The write up states:
The former DeepMind employee wrote that she was threatened with disciplinary action if she spoke about her complaint with her manager or other colleagues. And the process of the company’s sending her notes and responding to her allegations took several months, during which time the person she reported was promoted and received a company award. DeepMind said in a statement that while it “could have communicated better throughout the grievance process,” a number of factors including the Covid pandemic and the availability of the parties involved contributed to delays.
Woulda, coulda, shoulda — perfect in grade school explanations about a failure, less impressive from a very large, super sophisticated outfit with smart software and wizards occupying hip workspaces. (What about those cubbies for people which allow a door to be closed? Privacy, please!)
The write up includes another of those “we don’t want to remember that” moments. This is the Mustafa Suleyman lateral arabesque. You can visit the real news source for the apparently interesting details. I must admit this incident is cut from the same fabric as the baby making in Google legal and the hooker/drug matter on a yacht called Escape. For some color around this matter, see this CBS report.
I loved this passage about one allegedly harassed Googler’s alleged interactions with co workers:
DeepMind said it is “digesting” its former employee’s open letter to understand what further action it should take. A bold and positive step would be to remove the confidentiality clauses in harassment settlements.

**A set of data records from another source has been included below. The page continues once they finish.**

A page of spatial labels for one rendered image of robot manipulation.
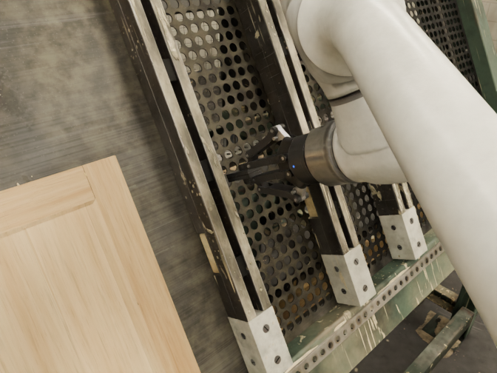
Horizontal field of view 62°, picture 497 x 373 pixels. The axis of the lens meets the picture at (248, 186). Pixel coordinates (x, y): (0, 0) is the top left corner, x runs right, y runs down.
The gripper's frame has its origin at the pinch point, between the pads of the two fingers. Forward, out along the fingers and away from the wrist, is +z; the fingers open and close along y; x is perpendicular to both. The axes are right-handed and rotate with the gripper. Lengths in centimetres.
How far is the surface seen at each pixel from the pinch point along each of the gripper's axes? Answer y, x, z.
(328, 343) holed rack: -40.2, -7.9, 2.9
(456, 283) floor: -108, -155, 63
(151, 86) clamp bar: 19.9, 9.0, 4.5
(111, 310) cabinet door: -12.6, 28.5, 6.9
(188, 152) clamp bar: 6.9, 8.4, 1.3
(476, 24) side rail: 16, -118, 4
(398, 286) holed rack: -41, -35, 3
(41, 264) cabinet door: -1.4, 35.1, 6.9
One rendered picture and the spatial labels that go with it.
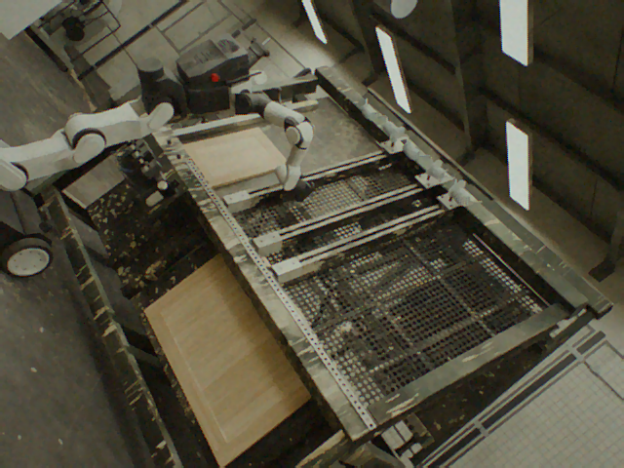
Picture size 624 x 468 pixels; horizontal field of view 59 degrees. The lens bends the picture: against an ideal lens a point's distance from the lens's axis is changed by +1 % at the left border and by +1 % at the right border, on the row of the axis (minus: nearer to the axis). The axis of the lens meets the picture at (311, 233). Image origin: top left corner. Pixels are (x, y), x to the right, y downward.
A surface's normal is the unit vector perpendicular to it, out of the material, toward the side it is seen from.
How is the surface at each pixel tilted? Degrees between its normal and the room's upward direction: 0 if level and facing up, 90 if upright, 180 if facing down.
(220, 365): 90
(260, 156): 60
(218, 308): 90
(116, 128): 90
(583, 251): 90
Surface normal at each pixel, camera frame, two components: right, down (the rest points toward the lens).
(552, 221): -0.33, -0.47
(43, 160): 0.52, 0.66
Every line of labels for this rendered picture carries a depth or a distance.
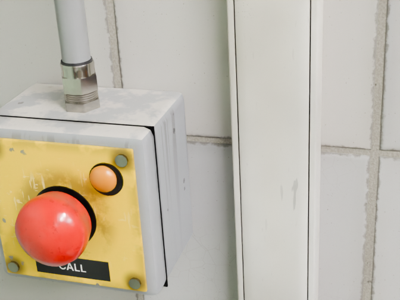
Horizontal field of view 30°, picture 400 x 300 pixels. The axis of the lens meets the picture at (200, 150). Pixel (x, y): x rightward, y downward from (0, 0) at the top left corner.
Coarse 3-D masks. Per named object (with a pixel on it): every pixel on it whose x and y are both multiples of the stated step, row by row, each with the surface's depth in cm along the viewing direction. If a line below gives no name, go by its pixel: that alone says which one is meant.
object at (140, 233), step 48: (48, 96) 44; (144, 96) 43; (0, 144) 40; (48, 144) 39; (96, 144) 39; (144, 144) 38; (0, 192) 42; (96, 192) 40; (144, 192) 39; (0, 240) 44; (96, 240) 41; (144, 240) 40; (144, 288) 41
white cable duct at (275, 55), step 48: (240, 0) 38; (288, 0) 38; (240, 48) 40; (288, 48) 39; (240, 96) 41; (288, 96) 40; (240, 144) 42; (288, 144) 41; (240, 192) 44; (288, 192) 43; (240, 240) 45; (288, 240) 44; (240, 288) 46; (288, 288) 45
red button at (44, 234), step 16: (48, 192) 40; (32, 208) 38; (48, 208) 38; (64, 208) 38; (80, 208) 39; (16, 224) 39; (32, 224) 38; (48, 224) 38; (64, 224) 38; (80, 224) 39; (32, 240) 39; (48, 240) 38; (64, 240) 38; (80, 240) 39; (32, 256) 40; (48, 256) 39; (64, 256) 39
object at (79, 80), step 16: (64, 0) 39; (80, 0) 39; (64, 16) 39; (80, 16) 39; (64, 32) 39; (80, 32) 40; (64, 48) 40; (80, 48) 40; (64, 64) 40; (80, 64) 40; (64, 80) 40; (80, 80) 40; (96, 80) 41; (64, 96) 41; (80, 96) 41; (96, 96) 42; (80, 112) 41
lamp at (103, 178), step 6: (96, 168) 38; (102, 168) 38; (108, 168) 38; (90, 174) 38; (96, 174) 38; (102, 174) 38; (108, 174) 38; (114, 174) 38; (90, 180) 39; (96, 180) 38; (102, 180) 38; (108, 180) 38; (114, 180) 38; (96, 186) 38; (102, 186) 38; (108, 186) 38; (114, 186) 38
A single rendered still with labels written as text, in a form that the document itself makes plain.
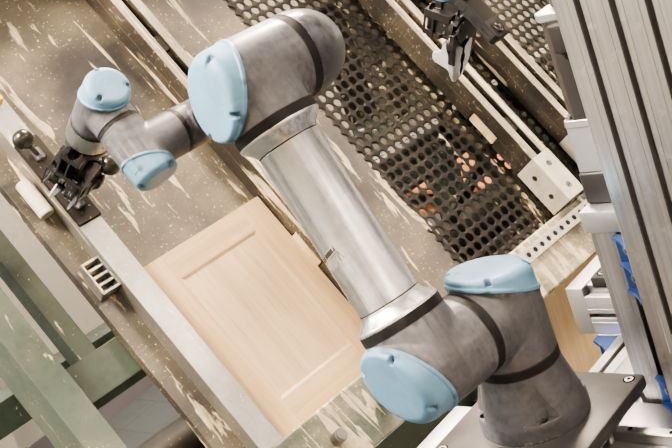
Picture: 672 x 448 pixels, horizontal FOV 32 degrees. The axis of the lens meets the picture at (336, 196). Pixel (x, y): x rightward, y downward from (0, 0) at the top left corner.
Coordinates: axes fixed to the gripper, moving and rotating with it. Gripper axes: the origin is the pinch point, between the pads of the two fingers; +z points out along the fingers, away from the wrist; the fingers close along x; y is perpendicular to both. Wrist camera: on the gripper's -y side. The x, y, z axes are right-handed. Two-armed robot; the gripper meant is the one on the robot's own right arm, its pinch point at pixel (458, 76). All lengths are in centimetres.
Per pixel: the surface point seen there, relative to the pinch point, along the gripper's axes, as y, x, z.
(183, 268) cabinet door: 23, 57, 26
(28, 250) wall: 200, -41, 165
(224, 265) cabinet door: 19, 50, 27
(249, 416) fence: -3, 69, 39
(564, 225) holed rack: -20.5, -18.4, 37.6
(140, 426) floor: 144, -40, 223
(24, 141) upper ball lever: 45, 72, -1
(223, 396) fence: 2, 70, 36
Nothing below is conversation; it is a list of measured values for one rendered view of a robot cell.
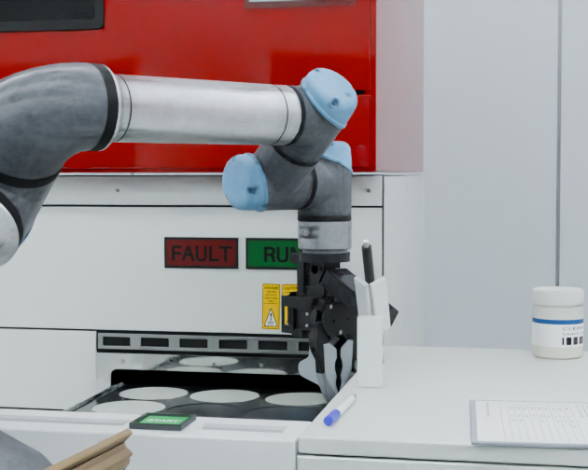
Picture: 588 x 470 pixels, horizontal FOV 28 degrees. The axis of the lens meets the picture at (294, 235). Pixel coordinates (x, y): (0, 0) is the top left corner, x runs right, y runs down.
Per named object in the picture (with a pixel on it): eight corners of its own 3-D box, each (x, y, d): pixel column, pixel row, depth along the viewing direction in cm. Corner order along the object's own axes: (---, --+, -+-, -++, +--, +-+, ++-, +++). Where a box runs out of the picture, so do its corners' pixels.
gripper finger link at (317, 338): (329, 369, 163) (329, 308, 163) (339, 370, 162) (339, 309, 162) (307, 373, 160) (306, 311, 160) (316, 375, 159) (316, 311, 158)
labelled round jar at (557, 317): (531, 351, 169) (532, 285, 168) (581, 352, 167) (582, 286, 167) (531, 359, 162) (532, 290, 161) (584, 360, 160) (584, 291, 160)
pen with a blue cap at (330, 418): (350, 391, 133) (323, 416, 119) (358, 391, 132) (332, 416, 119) (350, 399, 133) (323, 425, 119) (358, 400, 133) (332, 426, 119)
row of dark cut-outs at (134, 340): (99, 348, 185) (99, 332, 185) (374, 355, 176) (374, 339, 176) (97, 348, 185) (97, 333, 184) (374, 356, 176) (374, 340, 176)
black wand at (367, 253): (371, 244, 136) (372, 237, 137) (358, 243, 137) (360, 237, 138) (384, 366, 149) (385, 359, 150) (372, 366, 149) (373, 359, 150)
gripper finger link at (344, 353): (322, 396, 169) (322, 333, 168) (353, 402, 165) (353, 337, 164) (307, 400, 166) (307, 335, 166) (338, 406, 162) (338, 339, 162)
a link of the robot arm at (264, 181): (247, 121, 150) (313, 124, 157) (209, 180, 157) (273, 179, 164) (273, 167, 146) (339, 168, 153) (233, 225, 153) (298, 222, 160)
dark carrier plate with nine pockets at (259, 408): (127, 387, 180) (127, 383, 180) (348, 395, 173) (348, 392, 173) (33, 436, 146) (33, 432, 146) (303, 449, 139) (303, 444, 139)
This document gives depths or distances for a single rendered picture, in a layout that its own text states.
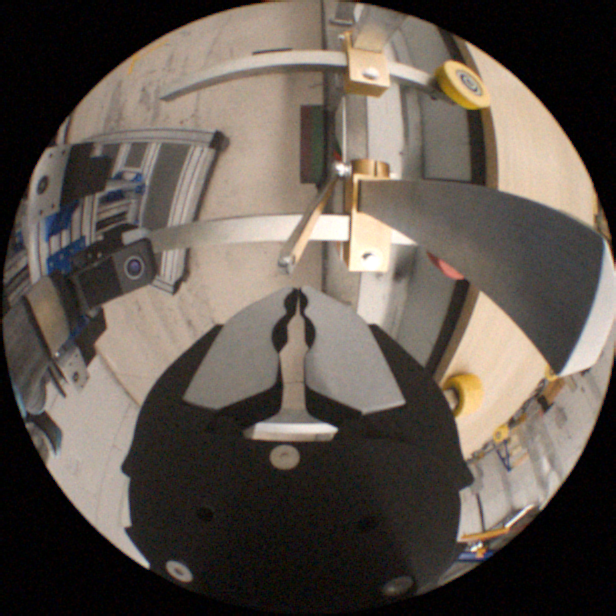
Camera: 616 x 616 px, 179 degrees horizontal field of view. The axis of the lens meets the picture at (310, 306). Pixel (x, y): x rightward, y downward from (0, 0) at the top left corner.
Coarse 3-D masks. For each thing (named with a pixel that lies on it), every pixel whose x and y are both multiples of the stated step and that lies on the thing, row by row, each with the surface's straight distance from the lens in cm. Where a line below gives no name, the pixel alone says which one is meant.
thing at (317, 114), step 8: (312, 112) 44; (320, 112) 44; (312, 120) 43; (320, 120) 43; (312, 128) 43; (320, 128) 43; (312, 136) 42; (320, 136) 42; (312, 144) 42; (320, 144) 42; (312, 152) 42; (320, 152) 42; (312, 160) 41; (320, 160) 41; (312, 168) 41; (320, 168) 41; (312, 176) 41; (320, 176) 41
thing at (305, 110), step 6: (306, 108) 44; (306, 114) 44; (306, 120) 43; (306, 126) 43; (306, 132) 43; (306, 138) 42; (306, 144) 42; (306, 150) 42; (306, 156) 42; (306, 162) 41; (306, 168) 41; (306, 174) 41; (306, 180) 41
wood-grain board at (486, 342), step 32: (480, 64) 44; (512, 96) 47; (512, 128) 40; (544, 128) 56; (512, 160) 37; (544, 160) 49; (576, 160) 82; (512, 192) 35; (544, 192) 46; (576, 192) 73; (480, 320) 38; (448, 352) 41; (480, 352) 44; (512, 352) 56; (512, 384) 77; (480, 416) 81
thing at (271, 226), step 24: (240, 216) 28; (264, 216) 26; (288, 216) 26; (336, 216) 26; (168, 240) 32; (192, 240) 30; (216, 240) 28; (240, 240) 27; (264, 240) 26; (408, 240) 29
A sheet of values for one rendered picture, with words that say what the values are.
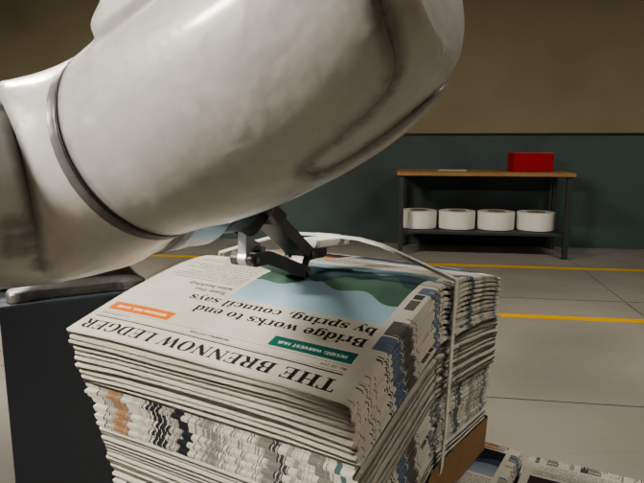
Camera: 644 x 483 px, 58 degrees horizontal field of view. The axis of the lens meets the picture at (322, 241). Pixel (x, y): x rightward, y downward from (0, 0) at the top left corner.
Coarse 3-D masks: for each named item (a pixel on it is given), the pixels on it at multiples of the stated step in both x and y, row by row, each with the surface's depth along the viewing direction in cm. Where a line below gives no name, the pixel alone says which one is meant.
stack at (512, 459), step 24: (480, 456) 71; (504, 456) 71; (456, 480) 66; (480, 480) 66; (504, 480) 66; (528, 480) 67; (552, 480) 67; (576, 480) 67; (600, 480) 67; (624, 480) 67
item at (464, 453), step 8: (480, 424) 70; (472, 432) 67; (480, 432) 70; (464, 440) 64; (472, 440) 67; (480, 440) 71; (456, 448) 62; (464, 448) 64; (472, 448) 68; (480, 448) 71; (456, 456) 62; (464, 456) 65; (472, 456) 68; (448, 464) 59; (456, 464) 62; (464, 464) 65; (448, 472) 60; (456, 472) 62; (448, 480) 60
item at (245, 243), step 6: (240, 234) 49; (240, 240) 49; (246, 240) 49; (252, 240) 49; (240, 246) 49; (246, 246) 49; (252, 246) 49; (258, 246) 50; (240, 252) 49; (246, 252) 49; (240, 258) 49; (240, 264) 49; (246, 264) 49
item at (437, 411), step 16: (208, 256) 66; (320, 272) 58; (336, 272) 58; (352, 272) 58; (368, 272) 58; (384, 272) 59; (400, 272) 59; (416, 272) 60; (448, 288) 55; (464, 288) 58; (448, 304) 54; (448, 320) 56; (448, 336) 55; (448, 352) 57; (432, 416) 55; (448, 416) 59; (432, 432) 56; (432, 448) 56; (432, 464) 56
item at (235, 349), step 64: (128, 320) 51; (192, 320) 50; (256, 320) 49; (320, 320) 48; (384, 320) 46; (128, 384) 50; (192, 384) 45; (256, 384) 41; (320, 384) 40; (384, 384) 42; (128, 448) 55; (192, 448) 49; (256, 448) 45; (320, 448) 40; (384, 448) 44
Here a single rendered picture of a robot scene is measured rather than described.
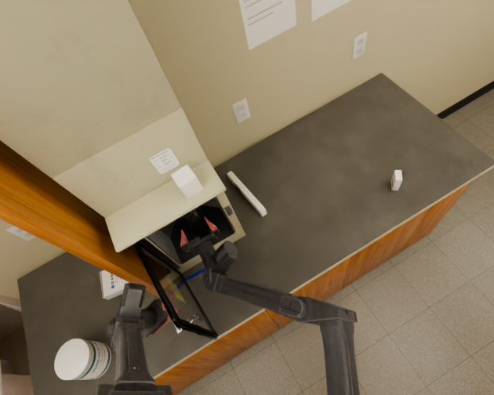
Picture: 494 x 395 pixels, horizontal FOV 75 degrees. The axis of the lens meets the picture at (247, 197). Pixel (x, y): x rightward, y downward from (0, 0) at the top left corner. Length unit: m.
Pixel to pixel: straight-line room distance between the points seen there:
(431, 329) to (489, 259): 0.59
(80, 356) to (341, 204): 1.14
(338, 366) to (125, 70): 0.71
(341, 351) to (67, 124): 0.70
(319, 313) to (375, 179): 0.87
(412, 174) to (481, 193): 1.26
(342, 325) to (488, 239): 1.96
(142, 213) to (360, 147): 1.06
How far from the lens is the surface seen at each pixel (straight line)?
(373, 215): 1.43
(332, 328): 0.76
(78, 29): 0.64
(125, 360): 0.67
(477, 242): 2.58
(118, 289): 1.49
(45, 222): 0.80
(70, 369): 1.39
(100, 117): 0.73
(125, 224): 0.91
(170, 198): 0.88
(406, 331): 2.29
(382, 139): 1.64
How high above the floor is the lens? 2.21
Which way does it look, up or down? 60 degrees down
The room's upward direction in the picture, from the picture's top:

Consequences? Presumably authorities are letting the information work through their bureaucratic intestines. The good news: No attempted suicide, no heroin, no divorces and fatherless children, and no death — this time. Alphabet Google DeepMind want to benefit humanity. That’s great. But the Googley zeitgeist reveals the spirit of the firm in my opinion.
Stephen E Arnold, April 5, 2022
When Filtering Is Not Enough: Google Lobbies
April 4, 2022
Lawmakers are finally getting serious about curbing the prodigious power of large tech firms. Google, for one, is fighting back with a resource it has in abundance: money. MarketScreener briefly reports, “Google U.S. Lobbying Jumps 27% as Lawmakers Aim to Rein In Big Tech.” The increase brings the company’s 2021 lobbying expenditure to $9.6 million. Writers Diane Bartz and Paresh Dave observe:
“That’s far below the more than $20 million it spent in 2018 but more than the $7.53 million that went to lobbying in 2020. Google spent $2.2 million on lobbying in the fourth quarter of 2021. Google’s lobbying spend dipped in 2020 as it restructured its government relations teams. The biggest technology companies, including Amazon.com Inc, Meta Platforms Inc’s Facebook and Apple Inc, have been under pressure in Congress over allegations they abused their outsized market power. A long list of bills have been introduced aimed at reining them in, but none have become law.”
Not yet, but one significant bill did recently pass the Senate Judiciary Committee. Will Google’s and other companies’ lobbyists succeed in stopping it and similar legislation? We are sure they will do their best to fulfill their oh-so-lucrative contracts.